Automated install script
Run this to automate the entire setup
#!/usr/bin/env bash
set -euo pipefail
# Colors for output
RED='\033[0;31m'
GREEN='\033[0;32m'
YELLOW='\033[1;33m'
NC='\033[0m'
# Configuration
PROMETHEUS_VERSION="2.48.0"
PROMETHEUS_USER="prometheus"
PROMETHEUS_HOME="/opt/prometheus"
PROMETHEUS_CONFIG="/etc/prometheus"
PROMETHEUS_DATA="/var/lib/prometheus"
SCYLLA_NODES="${SCYLLA_NODES:-}"
# Function to print colored output
print_status() {
echo -e "${GREEN}[INFO]${NC} $1"
}
print_warning() {
echo -e "${YELLOW}[WARNING]${NC} $1"
}
print_error() {
echo -e "${RED}[ERROR]${NC} $1"
}
# Usage function
usage() {
echo "Usage: $0 [SCYLLA_NODE1,SCYLLA_NODE2,...]"

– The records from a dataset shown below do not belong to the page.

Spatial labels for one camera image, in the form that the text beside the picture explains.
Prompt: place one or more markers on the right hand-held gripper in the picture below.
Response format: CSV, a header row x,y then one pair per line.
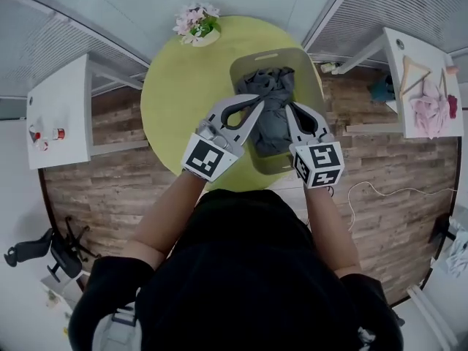
x,y
321,159

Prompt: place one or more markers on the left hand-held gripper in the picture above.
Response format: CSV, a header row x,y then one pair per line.
x,y
208,157

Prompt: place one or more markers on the grey clothes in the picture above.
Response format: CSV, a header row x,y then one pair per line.
x,y
270,123

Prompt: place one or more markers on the grey plastic basket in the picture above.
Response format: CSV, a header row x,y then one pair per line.
x,y
311,71

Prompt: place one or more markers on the person's right forearm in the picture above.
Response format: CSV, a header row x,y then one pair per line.
x,y
332,232

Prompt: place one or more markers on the person's left forearm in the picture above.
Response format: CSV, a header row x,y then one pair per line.
x,y
168,218

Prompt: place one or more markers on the wooden clothes hanger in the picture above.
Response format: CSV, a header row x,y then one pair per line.
x,y
443,80
406,72

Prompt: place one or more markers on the round yellow-green table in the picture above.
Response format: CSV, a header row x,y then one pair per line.
x,y
183,97

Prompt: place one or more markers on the white power strip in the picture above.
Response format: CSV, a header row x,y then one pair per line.
x,y
332,67

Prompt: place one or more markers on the teal bag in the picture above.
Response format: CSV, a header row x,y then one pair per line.
x,y
382,90

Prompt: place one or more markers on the pink flowers in pot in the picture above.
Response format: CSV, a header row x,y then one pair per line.
x,y
195,22

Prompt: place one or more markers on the white side table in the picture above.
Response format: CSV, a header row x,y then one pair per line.
x,y
66,101
413,68

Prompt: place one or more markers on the pink garment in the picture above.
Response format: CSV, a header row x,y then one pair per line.
x,y
429,113

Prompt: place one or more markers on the dark red cloth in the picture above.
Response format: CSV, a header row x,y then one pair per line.
x,y
452,106

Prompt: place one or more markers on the person's black clothing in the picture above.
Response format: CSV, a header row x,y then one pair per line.
x,y
237,276

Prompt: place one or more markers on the red can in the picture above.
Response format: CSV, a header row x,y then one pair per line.
x,y
59,134

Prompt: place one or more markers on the white crumpled cloth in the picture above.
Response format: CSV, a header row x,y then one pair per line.
x,y
457,254

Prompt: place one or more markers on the grey packet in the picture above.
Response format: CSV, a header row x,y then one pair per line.
x,y
33,130

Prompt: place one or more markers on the black office chair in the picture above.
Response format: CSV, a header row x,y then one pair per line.
x,y
62,262

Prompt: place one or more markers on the white rail frame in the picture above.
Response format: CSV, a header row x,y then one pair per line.
x,y
431,313

echo "Example: $0 203.0.113.10,203.0.113.11,203.0.113.12"
echo "If no nodes specified, you'll need to edit the config manually"
exit 1
}
# Cleanup function
cleanup() {
if [[ $? -ne 0 ]]; then
print_error "Script failed. Cleaning up..."
systemctl stop prometheus 2>/dev/null || true
systemctl disable prometheus 2>/dev/null || true
rm -f /etc/systemd/system/prometheus.service
rm -rf "$PROMETHEUS_HOME" "$PROMETHEUS_CONFIG" "$PROMETHEUS_DATA"
userdel "$PROMETHEUS_USER" 2>/dev/null || true
fi
}
trap cleanup ERR
# Check if running as root
if [[ $EUID -ne 0 ]]; then
print_error "This script must be run as root or with sudo"
exit 1
fi
# Parse arguments
if [[ $# -gt 1 ]]; then
usage
elif [[ $# -eq 1 ]]; then
SCYLLA_NODES="$1"
fi
# Auto-detect distribution
if [[ -f /etc/os-release ]]; then
. /etc/os-release
case "$ID" in
ubuntu|debian)
PKG_MGR="apt"
PKG_UPDATE="apt update"
PKG_INSTALL="apt install -y"
;;
almalinux|rocky|centos|rhel|ol|fedora)
PKG_MGR="dnf"
PKG_UPDATE="dnf update -y"
PKG_INSTALL="dnf install -y"
;;
amzn)
PKG_MGR="yum"
PKG_UPDATE="yum update -y"
PKG_INSTALL="yum install -y"
;;
*)
print_error "Unsupported distribution: $ID"
exit 1
;;
esac
else
print_error "Cannot detect distribution. /etc/os-release not found"
exit 1
fi
print_status "[1/8] Updating package manager..."
$PKG_UPDATE
print_status "[2/8] Installing required packages..."
$PKG_INSTALL wget tar
print_status "[3/8] Creating prometheus user..."
if ! id "$PROMETHEUS_USER" &>/dev/null; then
useradd --system --shell /bin/false --home-dir /var/lib/prometheus --create-home "$PROMETHEUS_USER"
fi
print_status "[4/8] Downloading and installing Prometheus..."
cd /tmp
wget -q "https://github.com/prometheus/prometheus/releases/download/v${PROMETHEUS_VERSION}/prometheus-${PROMETHEUS_VERSION}.linux-amd64.tar.gz"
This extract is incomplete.